Ricotta-Orange Pound Cake with Prosecco Strawberries by Giada de Laurentiis
Ricotta-Orange Pound Cake with Prosecco Strawberries by Giada de Laurentiis

Hello everybody, it’s Drew, welcome to our recipe site. Today, I’m gonna show you how to make a special dish, ricotta-orange pound cake with prosecco strawberries by giada de laurentiis. One of my favorites food recipes. This time, I will make it a bit tasty. This is gonna smell and look delicious.

Ricotta-Orange Pound Cake with Prosecco Strawberries by Giada de Laurentiis is one of the most favored of recent trending meals on earth. It is easy, it is fast, it tastes yummy. It’s enjoyed by millions every day. Ricotta-Orange Pound Cake with Prosecco Strawberries by Giada de Laurentiis is something that I have loved my whole life. They’re nice and they look wonderful.

To begin with this recipe, we have to prepare a few ingredients. You can cook ricotta-orange pound cake with prosecco strawberries by giada de laurentiis using 13 ingredients and 4 steps. Here is how you can achieve it.

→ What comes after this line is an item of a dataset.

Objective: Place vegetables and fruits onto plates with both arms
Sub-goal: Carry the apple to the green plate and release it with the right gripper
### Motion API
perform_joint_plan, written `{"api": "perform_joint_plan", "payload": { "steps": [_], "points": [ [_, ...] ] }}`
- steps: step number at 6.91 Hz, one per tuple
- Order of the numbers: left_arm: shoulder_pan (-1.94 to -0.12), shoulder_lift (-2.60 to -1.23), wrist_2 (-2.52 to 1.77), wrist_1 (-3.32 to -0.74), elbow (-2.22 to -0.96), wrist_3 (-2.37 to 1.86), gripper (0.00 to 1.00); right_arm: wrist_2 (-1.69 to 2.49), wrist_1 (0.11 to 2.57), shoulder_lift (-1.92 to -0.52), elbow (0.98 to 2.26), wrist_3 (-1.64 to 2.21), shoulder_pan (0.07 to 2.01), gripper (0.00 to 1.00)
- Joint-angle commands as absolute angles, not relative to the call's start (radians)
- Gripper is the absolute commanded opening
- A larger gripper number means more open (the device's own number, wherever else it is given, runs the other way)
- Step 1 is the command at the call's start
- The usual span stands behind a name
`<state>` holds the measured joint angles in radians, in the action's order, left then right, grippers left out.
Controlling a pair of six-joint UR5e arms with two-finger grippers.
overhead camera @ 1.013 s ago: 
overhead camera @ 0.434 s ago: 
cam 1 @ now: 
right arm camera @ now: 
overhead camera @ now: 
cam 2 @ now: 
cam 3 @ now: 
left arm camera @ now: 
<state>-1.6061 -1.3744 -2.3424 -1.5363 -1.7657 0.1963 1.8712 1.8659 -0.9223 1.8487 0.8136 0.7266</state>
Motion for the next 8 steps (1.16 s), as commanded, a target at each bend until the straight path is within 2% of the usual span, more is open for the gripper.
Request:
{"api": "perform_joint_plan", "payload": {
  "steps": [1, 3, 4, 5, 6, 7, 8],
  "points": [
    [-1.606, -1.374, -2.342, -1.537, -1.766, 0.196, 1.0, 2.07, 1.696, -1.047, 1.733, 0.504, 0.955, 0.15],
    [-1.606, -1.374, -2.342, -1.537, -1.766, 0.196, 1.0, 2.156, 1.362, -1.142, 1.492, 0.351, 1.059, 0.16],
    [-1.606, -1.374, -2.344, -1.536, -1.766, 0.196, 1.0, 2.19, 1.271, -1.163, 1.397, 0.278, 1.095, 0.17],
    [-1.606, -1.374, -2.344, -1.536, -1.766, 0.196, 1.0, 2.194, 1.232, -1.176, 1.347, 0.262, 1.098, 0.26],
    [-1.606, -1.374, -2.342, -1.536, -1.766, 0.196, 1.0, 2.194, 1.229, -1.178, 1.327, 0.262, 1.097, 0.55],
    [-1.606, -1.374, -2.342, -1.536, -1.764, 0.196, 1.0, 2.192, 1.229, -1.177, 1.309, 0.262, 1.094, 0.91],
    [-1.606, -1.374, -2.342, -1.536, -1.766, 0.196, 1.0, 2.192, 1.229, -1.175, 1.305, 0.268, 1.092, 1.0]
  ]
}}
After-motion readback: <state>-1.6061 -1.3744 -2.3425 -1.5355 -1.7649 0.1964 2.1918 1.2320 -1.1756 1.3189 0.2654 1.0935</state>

The ingredients needed to make Ricotta-Orange Pound Cake with Prosecco Strawberries by Giada de Laurentiis:
  1. Get 1 1/2 stick sticks unsalted butter, at room temperature, plus more for greasing
  2. Get 1 1/2 cup cake flour
  3. Take 2 1/2 tsp baking powder
  4. Make ready 1 tsp kosher salt
  5. Prepare 1 1/2 cup ricotta cheese
  6. Get 1 1/2 cup plus 2 tablespoons granulated sugar
  7. Make ready 3 large eggs
  8. Take 2 tbsp amaretto liqueur
  9. Take 1 tsp pure vanilla extract
  10. Take 1 tsp finely grated orange zest
  11. Prepare 1 lb strawberries hulled and quartered
  12. Make ready 2 tbsp Prosecco
  13. Prepare 1 Confectioners? sugar, for dusting
Instructions to make Ricotta-Orange Pound Cake with Prosecco Strawberries by Giada de Laurentiis:
  1. Preheat the oven to 350°. Butter a deep, 9-inch round cake pan. In a bowl, whisk the cake flour, baking powder and salt.
  2. In another bowl, beat the ricotta, 1 1/2 sticks of butter and 1 1/2 cups of the sugar at medium-high speed until smooth. Beat in the eggs one at a time until just incorporated, then beat in the amaretto, vanilla and orange zest.
  3. Beat in the dry ingredients in 3 batches just until incorporated.Scrape the batter into the prepared pan and bake for 50 minutes, until a toothpick inserted in the center comes out with a few crumbs. Transfer to a rack to cool for 20 minutes; unmold and let cool completely.
  4. In a bowl, toss the strawberries with the Prosecco and remaining 2 tablespoons of sugar and let stand at room temperature until juicy, about 30 minutes.Dust the pound cake with confectioners sugar. Cut into wedges and serve with the strawberries.